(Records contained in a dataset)
—————

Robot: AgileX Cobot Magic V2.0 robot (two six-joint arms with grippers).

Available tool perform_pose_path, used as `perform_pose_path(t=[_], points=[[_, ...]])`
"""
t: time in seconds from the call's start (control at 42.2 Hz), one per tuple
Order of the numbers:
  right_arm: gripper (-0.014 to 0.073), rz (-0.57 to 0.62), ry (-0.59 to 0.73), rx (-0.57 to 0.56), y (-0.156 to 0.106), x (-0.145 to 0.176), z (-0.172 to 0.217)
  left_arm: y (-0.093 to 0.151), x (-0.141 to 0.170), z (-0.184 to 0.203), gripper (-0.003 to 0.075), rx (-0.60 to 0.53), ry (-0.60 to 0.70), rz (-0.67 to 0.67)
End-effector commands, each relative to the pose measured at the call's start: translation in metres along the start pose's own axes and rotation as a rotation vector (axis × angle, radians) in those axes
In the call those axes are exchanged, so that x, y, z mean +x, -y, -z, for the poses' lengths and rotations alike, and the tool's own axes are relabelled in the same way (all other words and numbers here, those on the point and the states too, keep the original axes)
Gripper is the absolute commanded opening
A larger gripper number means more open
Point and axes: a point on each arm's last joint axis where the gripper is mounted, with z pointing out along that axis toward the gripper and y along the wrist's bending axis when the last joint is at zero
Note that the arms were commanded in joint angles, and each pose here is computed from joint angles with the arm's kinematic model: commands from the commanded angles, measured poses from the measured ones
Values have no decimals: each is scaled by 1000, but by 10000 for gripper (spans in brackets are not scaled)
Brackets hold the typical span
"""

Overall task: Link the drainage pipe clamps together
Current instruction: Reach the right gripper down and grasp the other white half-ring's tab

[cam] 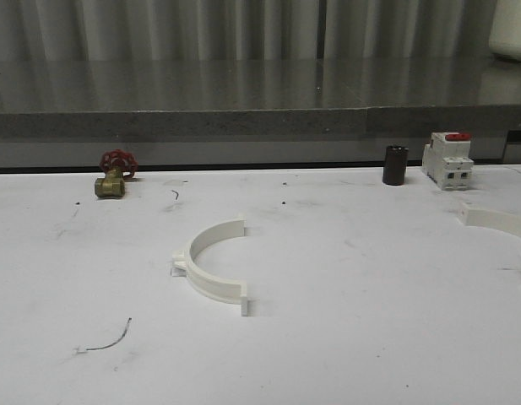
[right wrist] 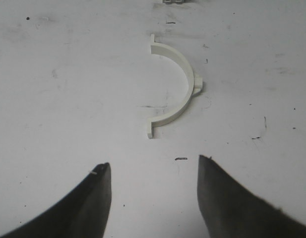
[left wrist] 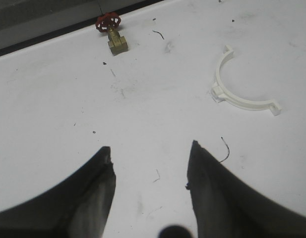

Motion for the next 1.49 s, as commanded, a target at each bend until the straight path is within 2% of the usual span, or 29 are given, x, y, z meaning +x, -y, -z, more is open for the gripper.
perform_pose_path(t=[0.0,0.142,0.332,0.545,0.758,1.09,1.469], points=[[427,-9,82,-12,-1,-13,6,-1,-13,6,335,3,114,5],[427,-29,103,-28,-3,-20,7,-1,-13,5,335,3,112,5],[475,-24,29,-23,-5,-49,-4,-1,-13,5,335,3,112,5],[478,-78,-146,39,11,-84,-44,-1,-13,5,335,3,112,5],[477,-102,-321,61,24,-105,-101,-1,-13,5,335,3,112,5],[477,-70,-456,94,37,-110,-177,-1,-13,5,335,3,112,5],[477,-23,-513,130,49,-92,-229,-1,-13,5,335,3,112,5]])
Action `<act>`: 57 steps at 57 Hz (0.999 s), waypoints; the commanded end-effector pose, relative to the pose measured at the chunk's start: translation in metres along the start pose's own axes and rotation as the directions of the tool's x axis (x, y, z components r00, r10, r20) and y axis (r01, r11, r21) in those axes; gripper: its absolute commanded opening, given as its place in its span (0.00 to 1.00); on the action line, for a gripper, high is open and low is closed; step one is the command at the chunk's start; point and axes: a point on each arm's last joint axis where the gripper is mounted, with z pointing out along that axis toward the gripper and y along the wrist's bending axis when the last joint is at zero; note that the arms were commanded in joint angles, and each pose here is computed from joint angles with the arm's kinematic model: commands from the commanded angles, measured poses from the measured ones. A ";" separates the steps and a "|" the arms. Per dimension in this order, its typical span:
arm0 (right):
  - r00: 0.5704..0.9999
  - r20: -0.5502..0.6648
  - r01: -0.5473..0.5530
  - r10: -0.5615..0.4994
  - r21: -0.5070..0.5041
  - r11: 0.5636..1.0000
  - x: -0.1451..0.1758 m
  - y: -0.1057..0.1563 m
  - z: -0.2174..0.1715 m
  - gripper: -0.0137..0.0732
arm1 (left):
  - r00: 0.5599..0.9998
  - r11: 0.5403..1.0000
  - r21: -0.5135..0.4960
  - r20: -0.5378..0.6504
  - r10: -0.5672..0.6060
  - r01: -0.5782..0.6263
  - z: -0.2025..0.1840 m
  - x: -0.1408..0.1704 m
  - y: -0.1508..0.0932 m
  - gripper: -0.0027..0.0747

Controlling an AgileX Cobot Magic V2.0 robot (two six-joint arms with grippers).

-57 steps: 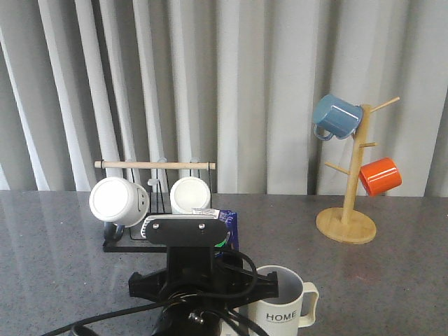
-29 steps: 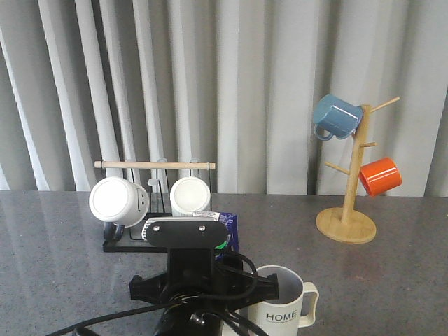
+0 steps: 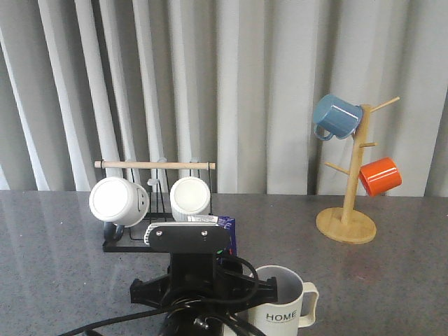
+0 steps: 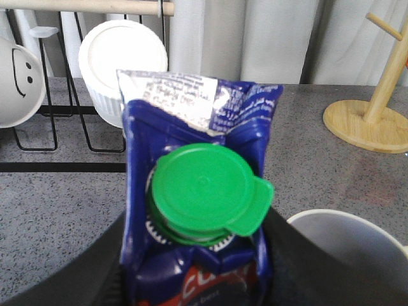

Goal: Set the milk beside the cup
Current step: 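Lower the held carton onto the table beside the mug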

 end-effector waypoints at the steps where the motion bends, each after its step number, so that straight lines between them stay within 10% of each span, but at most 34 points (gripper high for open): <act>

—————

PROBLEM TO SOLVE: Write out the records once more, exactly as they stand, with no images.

SOLUTION:
Robot: AgileX Cobot Magic V2.0 robot (two six-joint arms with grippers).

Available tool perform_pose_path, used as `perform_pose_path(t=[_], points=[[_, ...]])`
"""
t: time in seconds from the call's start (control at 42.2 Hz), one per tuple
Order of the numbers:
  right_arm: gripper (-0.014 to 0.073), rz (-0.57 to 0.62), ry (-0.59 to 0.73), rx (-0.57 to 0.56), y (-0.156 to 0.106), x (-0.145 to 0.176), z (-0.172 to 0.217)
  left_arm: y (-0.093 to 0.151), x (-0.141 to 0.170), z (-0.184 to 0.203), gripper (-0.003 to 0.075), rx (-0.60 to 0.53), ry (-0.60 to 0.70), rz (-0.67 to 0.67)
End-effector commands, each relative to the pose measured at the call's start: translation in metres along the start pose's own axes and rotation as a rotation vector (axis × angle, radians) in those axes
In the call those axes are exchanged, so that x, y, z mean +x, -y, -z, for the poses' lengths and rotations alike, and the tool's own axes are relabelled in the same way (all other words and numbers here, those on the point and the states too, keep the original axes)
Gripper is the absolute commanded opening
A larger gripper number means more open
Point and axes: a point on each arm's last joint axis where the gripper is mounted, with z pointing out along that axis toward the gripper and y along the wrist's bending axis when the last joint is at zero
Note that the arms were commanded in joint angles, and each pose here is computed from joint angles with the arm's kinematic model: commands from the commanded angles, measured poses from the measured ones
Values have no decimals: each is scaled by 1000, but by 10000 for gripper (spans in brackets are not scaled)
Brackets hold the typical span
"""

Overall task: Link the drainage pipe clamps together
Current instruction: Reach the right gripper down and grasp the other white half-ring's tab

[cam] 
[right wrist] 
[left wrist] 

Motion for the next 1.49 s, as commanded, a target at each bend until the straight path is within 2% of the usual span, or 29 are given, x, y, z meaning +x, -y, -z, more is open for the gripper.
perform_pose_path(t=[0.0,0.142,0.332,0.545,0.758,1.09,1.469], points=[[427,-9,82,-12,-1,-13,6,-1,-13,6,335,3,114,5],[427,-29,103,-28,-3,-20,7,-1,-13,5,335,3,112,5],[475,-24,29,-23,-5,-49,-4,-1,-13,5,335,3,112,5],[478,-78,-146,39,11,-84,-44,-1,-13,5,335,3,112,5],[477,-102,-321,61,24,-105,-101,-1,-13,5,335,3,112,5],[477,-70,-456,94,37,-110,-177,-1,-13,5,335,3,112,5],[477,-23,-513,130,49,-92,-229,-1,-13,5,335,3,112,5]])
Action `<act>`: 57 steps at 57 Hz (0.999 s), waypoints; the commanded end-effector pose, relative to the pose measured at the chunk's start: translation in metres along the start pose's own axes and rotation as the directions of the tool's x axis (x, y, z components r00, r10, r20) and y axis (r01, r11, r21) in those axes; gripper: its absolute commanded opening, given as its place in its span (0.00 to 1.00); on the action line, for a gripper, high is open and low is closed; step one is the command at the chunk's start; point and axes: a point on each arm's last joint axis where the gripper is mounted, with z pointing out along that axis toward the gripper and y along the wrist's bending axis when the last joint is at zero; note that the arms were commanded in joint angles, and each pose here is computed from joint angles with the arm's kinematic model: commands from the commanded angles, measured poses from the measured ones. A ";" separates the steps and a "|" the arms. Per dimension in this order, its typical span:
arm0 (right):
  - r00: 0.5704..0.9999
  - r20: -0.5502..0.6648
  - r01: -0.5473..0.5530
  - r10: -0.5615..0.4994
  - r21: -0.5070..0.5041
  - r11: 0.5636..1.0000
  - x: -0.1451..0.1758 m
  - y: -0.1057..0.1563 m
  - z: -0.2174..0.1715 m
  - gripper: -0.0137..0.0732
arm1 (left):
  - r00: 0.5599..0.9998
  - r11: 0.5403..1.0000
  - r21: -0.5135..0.4960
  - r20: -0.5378..0.6504
  - r10: -0.5672..0.6060
  - r01: -0.5782..0.6263
  - z: -0.2025..0.1840 m
  - x: -0.1408..0.1704 m
  - y: -0.1508..0.0932 m
  - gripper: -0.0027..0.0747

Controlling an AgileX Cobot Magic V2.0 robot (two six-joint arms with grippers).

-57 steps: 
-29 steps: 
+0 steps: 
+0 steps: 

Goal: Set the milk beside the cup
Current step: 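Lower the held carton onto the table beside the mug
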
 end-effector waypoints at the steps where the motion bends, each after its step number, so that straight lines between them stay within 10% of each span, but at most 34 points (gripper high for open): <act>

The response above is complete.